By Ila Ananya
I have a friend who once decided to run away from home when she was 11. She left on her cycle, and didn’t take clothes with her and took sandwiches instead. Then she sat in a park, from where she could see if her parents were looking for her. They didn’t come searching, and at night, she went back home for dinner.
I’ve always wanted stories like that to tell, but I was a boring, nervous child. I’m still boring, nervous and unadventurous, so I intently watch movies in which women run away — for too long I’ve very badly wanted to be the crazy, uncaring, independent woman with wild hair and loud laughter. And so I went to watch Happy Bhag Jayegi with this friend who once ran away from home.
Together, we watched Happy (Diana Penty) run from her impending marriage — I love watching women run away from marriage — to Bagga (Jimmy Shergill) by jumping out of her window into a fruit truck.
The truck ends up in Lahore, in the house of Pakistani diplomat Javed Ahmed (Javed Sheikh) and his son Bilal (Abhay Deol), who spend the rest of the movie trying to unite Happy with Guddu, the man she loves. Happy is loudmouthed, talkative, and always certain of what she wants, even if she is sometimes unsure of how to get it.
I’ve noticed more women like her in Bollywood of late. I’ll never forget Jab We Met, and those two months in 2007 when I lived for two months with Geet’s incessant chatter in my head, and her very earnest, sweeping, I-will-live-my-life-my-way-and-if-anything-goes-wrong-I-can-only-blame-myself attitude.
I was 12 then, and I secretly wanted to be her. Not for the men (I very happily ignored the fact that she was running to a man), but just for the way she jumped off her balcony with her hair tied up, wearing running shoes and carrying a backpack (why, oh why couldn’t they show me what was in her backpack).
These are the best scenes: so full of tension because of course someone from the family is going to see her and attempt to chase her. In Happy Bhag Jayegi, the whole movie involves a chase in which her relatives and Bagga try to bring Happy back to Amritsar and make her marry him. The thrill lies in watching them escape these families they are running from in the first place.
This is not to say that these movies can’t be irritating sometimes. In Happy Bhag Jayegi, Happy isn’t even in half the movie, even though it’s her life they’re all running around to fix (Happy seems more than capable of fixing things herself). And like in many movies, all these incredibly unadventurous and boring men also suddenly seem to see the light when they meet these women.
We saw this in Jab We Met, where Aditya has his life changed by Geet, and we see this in Happy Bhag Jayegi with Bilal, who always wanted to be a cricketer, but meekly follows everything his father says instead.
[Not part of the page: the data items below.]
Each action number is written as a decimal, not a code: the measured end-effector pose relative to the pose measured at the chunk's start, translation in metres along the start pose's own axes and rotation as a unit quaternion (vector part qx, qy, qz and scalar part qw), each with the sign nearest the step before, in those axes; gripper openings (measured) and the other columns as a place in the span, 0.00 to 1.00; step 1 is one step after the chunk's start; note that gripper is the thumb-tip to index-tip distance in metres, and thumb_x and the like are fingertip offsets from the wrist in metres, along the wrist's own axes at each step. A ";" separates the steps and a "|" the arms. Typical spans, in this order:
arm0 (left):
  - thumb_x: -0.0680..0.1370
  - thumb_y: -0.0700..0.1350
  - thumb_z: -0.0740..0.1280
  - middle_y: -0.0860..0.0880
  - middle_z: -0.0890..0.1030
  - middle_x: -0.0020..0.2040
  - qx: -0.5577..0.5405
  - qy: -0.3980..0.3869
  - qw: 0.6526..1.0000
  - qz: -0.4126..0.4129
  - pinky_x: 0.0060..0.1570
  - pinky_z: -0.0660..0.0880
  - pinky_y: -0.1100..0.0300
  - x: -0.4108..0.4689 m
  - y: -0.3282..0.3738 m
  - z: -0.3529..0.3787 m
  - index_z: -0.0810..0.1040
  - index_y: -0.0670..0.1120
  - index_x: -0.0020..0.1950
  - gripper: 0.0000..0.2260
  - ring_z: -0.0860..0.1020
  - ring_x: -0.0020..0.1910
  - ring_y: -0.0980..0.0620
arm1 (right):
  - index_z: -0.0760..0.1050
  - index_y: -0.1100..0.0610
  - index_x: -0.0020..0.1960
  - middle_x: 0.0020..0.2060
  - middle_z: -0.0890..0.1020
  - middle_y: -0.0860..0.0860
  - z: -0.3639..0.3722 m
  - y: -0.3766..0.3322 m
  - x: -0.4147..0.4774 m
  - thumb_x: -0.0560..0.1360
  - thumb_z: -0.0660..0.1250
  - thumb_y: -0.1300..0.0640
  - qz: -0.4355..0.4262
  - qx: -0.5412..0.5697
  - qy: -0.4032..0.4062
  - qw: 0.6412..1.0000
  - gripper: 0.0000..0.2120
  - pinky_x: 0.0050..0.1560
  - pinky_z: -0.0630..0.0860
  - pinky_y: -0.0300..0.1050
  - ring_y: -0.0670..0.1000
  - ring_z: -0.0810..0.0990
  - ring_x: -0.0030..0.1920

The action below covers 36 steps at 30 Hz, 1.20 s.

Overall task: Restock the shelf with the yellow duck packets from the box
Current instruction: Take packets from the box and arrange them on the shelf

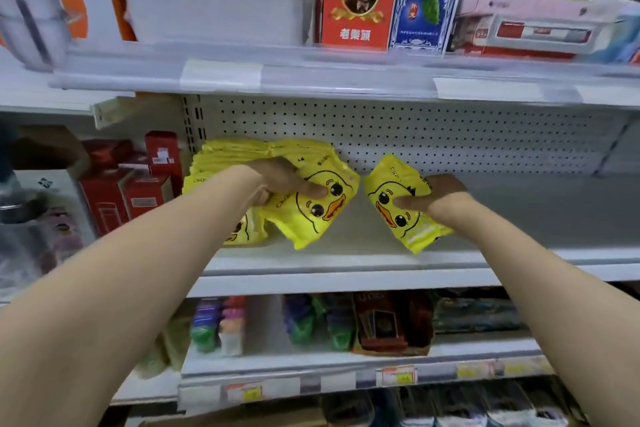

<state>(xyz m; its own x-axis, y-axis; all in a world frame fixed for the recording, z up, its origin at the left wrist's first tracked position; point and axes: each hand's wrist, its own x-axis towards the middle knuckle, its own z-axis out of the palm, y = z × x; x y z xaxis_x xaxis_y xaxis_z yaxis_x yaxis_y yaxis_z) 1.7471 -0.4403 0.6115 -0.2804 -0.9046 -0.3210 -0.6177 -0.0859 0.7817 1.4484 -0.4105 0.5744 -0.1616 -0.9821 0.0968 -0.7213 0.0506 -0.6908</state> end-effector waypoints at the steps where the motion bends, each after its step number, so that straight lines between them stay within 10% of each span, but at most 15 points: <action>1: 0.58 0.58 0.83 0.50 0.83 0.55 0.012 0.013 1.000 0.012 0.56 0.77 0.53 0.010 0.007 -0.003 0.77 0.47 0.59 0.35 0.82 0.51 0.51 | 0.84 0.53 0.50 0.45 0.85 0.51 -0.002 -0.001 0.007 0.67 0.78 0.45 -0.007 -0.021 -0.007 1.000 0.16 0.52 0.78 0.47 0.54 0.83 0.48; 13: 0.68 0.57 0.77 0.49 0.74 0.64 0.387 0.052 0.920 0.046 0.58 0.73 0.55 0.120 0.035 0.004 0.73 0.48 0.69 0.33 0.73 0.63 0.46 | 0.84 0.52 0.46 0.40 0.86 0.48 -0.015 0.015 0.070 0.67 0.79 0.47 -0.062 -0.087 -0.067 0.992 0.12 0.40 0.76 0.39 0.49 0.84 0.43; 20: 0.55 0.65 0.78 0.52 0.78 0.59 0.409 0.078 0.908 0.053 0.53 0.76 0.55 0.197 0.004 -0.014 0.76 0.57 0.63 0.38 0.77 0.55 0.50 | 0.84 0.55 0.45 0.38 0.85 0.49 -0.011 0.018 0.095 0.64 0.81 0.48 -0.066 -0.116 -0.085 0.987 0.15 0.33 0.72 0.37 0.45 0.82 0.37; 36: 0.66 0.53 0.79 0.50 0.72 0.60 0.375 0.093 0.913 0.129 0.52 0.68 0.59 0.165 0.001 -0.013 0.70 0.49 0.67 0.34 0.72 0.60 0.49 | 0.84 0.52 0.44 0.38 0.87 0.47 -0.013 0.004 0.108 0.63 0.82 0.50 -0.073 -0.054 -0.152 0.984 0.13 0.46 0.82 0.46 0.49 0.86 0.39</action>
<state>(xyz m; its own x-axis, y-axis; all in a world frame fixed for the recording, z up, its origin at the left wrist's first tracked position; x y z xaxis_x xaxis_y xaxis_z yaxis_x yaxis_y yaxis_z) 1.7102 -0.5957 0.5660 -0.4017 -0.9154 -0.0275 -0.8977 0.3876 0.2098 1.4188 -0.5142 0.5913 0.1457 -0.9885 -0.0412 -0.7923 -0.0916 -0.6033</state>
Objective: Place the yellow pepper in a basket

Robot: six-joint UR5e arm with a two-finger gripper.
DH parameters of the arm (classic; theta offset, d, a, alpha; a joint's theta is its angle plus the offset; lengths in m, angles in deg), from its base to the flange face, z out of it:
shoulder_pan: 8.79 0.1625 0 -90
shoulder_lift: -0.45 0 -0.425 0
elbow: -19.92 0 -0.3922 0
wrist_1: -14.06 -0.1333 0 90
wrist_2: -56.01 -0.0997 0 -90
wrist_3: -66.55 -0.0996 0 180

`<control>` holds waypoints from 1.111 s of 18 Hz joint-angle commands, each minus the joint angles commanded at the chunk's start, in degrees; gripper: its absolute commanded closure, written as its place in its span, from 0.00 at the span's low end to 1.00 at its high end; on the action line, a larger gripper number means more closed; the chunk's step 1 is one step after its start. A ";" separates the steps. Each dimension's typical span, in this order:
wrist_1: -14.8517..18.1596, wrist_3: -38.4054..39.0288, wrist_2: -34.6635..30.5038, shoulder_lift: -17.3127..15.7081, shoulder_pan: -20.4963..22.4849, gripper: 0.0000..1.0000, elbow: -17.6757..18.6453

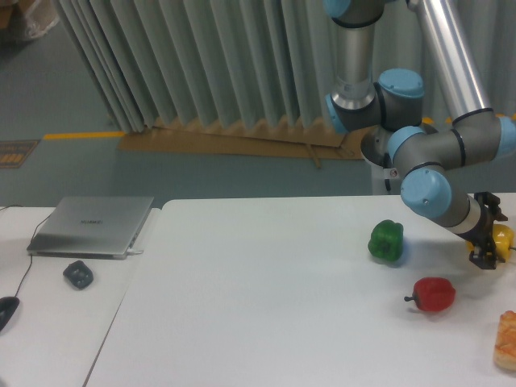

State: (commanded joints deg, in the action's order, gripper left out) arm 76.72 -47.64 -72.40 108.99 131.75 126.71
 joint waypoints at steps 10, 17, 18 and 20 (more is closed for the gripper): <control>9.22 1.95 2.35 -3.85 0.96 0.67 -8.69; 8.97 8.63 32.25 -8.00 18.35 0.67 -16.17; 8.71 9.24 32.34 -7.91 19.85 0.67 -16.61; 7.66 12.83 32.34 -7.21 22.66 0.67 -16.97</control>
State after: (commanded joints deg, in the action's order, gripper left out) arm 84.38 -34.81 -40.05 101.78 154.41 109.75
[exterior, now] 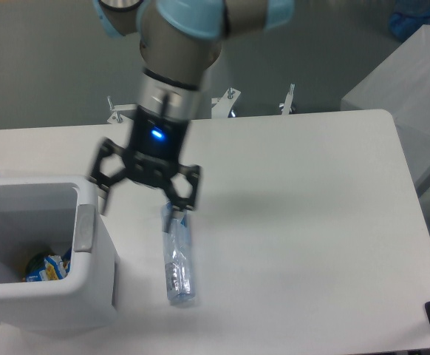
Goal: Place the trash in the trash can
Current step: 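Move the open gripper back over the clear water bottle, then lower the gripper around the bottle cap end and close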
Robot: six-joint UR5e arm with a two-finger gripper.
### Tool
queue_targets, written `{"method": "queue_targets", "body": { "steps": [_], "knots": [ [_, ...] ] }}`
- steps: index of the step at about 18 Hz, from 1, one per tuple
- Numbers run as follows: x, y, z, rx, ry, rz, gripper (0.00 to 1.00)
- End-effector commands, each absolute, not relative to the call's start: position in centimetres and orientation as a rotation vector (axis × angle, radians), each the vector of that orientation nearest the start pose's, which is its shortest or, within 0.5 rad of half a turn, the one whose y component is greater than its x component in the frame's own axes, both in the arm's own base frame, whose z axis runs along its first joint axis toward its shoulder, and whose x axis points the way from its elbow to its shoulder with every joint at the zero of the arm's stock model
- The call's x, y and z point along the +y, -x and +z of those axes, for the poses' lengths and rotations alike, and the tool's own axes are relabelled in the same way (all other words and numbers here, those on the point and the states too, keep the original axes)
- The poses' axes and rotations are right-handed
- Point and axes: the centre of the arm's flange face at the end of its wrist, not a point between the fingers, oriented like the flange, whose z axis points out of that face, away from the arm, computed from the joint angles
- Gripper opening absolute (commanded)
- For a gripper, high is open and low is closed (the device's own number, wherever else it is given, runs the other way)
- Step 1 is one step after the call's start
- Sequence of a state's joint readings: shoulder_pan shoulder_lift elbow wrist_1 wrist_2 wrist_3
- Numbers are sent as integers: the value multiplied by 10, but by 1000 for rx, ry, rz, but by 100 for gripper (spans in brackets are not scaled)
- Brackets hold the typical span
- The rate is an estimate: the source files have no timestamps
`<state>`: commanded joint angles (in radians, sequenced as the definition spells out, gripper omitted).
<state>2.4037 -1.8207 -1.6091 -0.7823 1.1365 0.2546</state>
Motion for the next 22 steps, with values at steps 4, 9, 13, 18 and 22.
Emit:
{"method": "queue_targets", "body": {
  "steps": [4,9,13,18,22],
  "knots": [
    [547,351,383,-637,2505,-141,100],
    [560,370,314,-691,2609,-144,100],
    [568,378,290,-697,2641,-138,100],
    [581,377,264,-720,2668,-157,100],
    [592,365,240,-714,2731,-120,100]
  ]
}}
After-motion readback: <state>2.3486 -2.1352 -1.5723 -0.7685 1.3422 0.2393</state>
In both these movies, the women push these boring men to do everything that they have always wanted, and then completely frustratingly, the men become the centre of the story instead (Manic Pixie Dream Girlification: complete).
I love these women, maybe more because I’m nothing like them. I also love how, even though they are sure of what they want, or in some cases, not so sure, but are making decisions for themselves anyway.
A friend of mine loves how Meeta from Hasee Toh Phasee steals money from home, runs away abroad to do her PhD, and then comes back to steal more money. Sometimes it’s also a decision they haven’t thought through — like Happy (Diana Penty) in Happy Bhag Jayegi, when she runs away from Bilal’s (Abhay Deol) house in Lahore and tells a Pakistani auto driver to ‘adjust’ with her paying him in Indian currency — but that is because they are all so good at jugaad. There is also something about these women saying everything that they want to, like Tanu does in Tanu Weds Manu, when she tells Manu she doesn’t mind living with anybody her parents disapprove of.
Other times it’s just watching women discover new things, and seeing them in situations that they are unfamiliar with — I can’t even begin to talk about how much I love Queen for everything, like Rani (Kangana Ranaut) and Vijaylakshmi (Lisa Haydon) burping, and Rani’s shock at having to share a hostel room with men in Amsterdam.
It’s particularly annoying that most films that create these colourful, crazy women neatly slip them back into boring old roles by making men their saviours or turning them demure at the end. Queen and Tanu Weds Manu are the only ones I’ve seen that don’t do this. But I watch these movies anyway, like I watch Happy, for those moments of escape, where women are being their loud, demanding selves.